YOUR ASSIGNMENT
Check every line below, and copy those that include "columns".

*** DATA SECTION ***

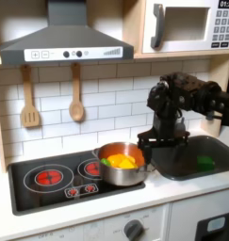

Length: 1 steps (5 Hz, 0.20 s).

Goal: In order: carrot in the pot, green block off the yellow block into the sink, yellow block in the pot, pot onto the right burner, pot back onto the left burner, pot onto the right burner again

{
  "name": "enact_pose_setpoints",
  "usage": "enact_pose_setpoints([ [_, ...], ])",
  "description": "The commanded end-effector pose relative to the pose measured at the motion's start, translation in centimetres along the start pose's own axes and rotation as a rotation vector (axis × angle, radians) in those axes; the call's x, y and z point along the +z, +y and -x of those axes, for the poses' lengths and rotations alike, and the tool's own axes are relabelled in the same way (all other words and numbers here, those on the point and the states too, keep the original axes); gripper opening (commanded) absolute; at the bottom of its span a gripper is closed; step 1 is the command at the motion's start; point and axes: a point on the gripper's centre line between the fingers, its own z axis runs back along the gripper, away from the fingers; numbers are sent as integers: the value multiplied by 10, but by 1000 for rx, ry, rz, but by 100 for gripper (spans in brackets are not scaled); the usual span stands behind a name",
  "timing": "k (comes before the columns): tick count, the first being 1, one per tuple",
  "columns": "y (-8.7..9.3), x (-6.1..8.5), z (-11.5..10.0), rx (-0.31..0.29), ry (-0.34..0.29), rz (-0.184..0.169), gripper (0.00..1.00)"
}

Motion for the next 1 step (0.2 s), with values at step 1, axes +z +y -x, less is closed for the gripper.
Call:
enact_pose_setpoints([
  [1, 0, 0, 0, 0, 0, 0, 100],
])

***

RESULT BELOW
  "timing": "k (comes before the columns): tick count, the first being 1, one per tuple",
  "columns": "y (-8.7..9.3), x (-6.1..8.5), z (-11.5..10.0), rx (-0.31..0.29), ry (-0.34..0.29), rz (-0.184..0.169), gripper (0.00..1.00)"

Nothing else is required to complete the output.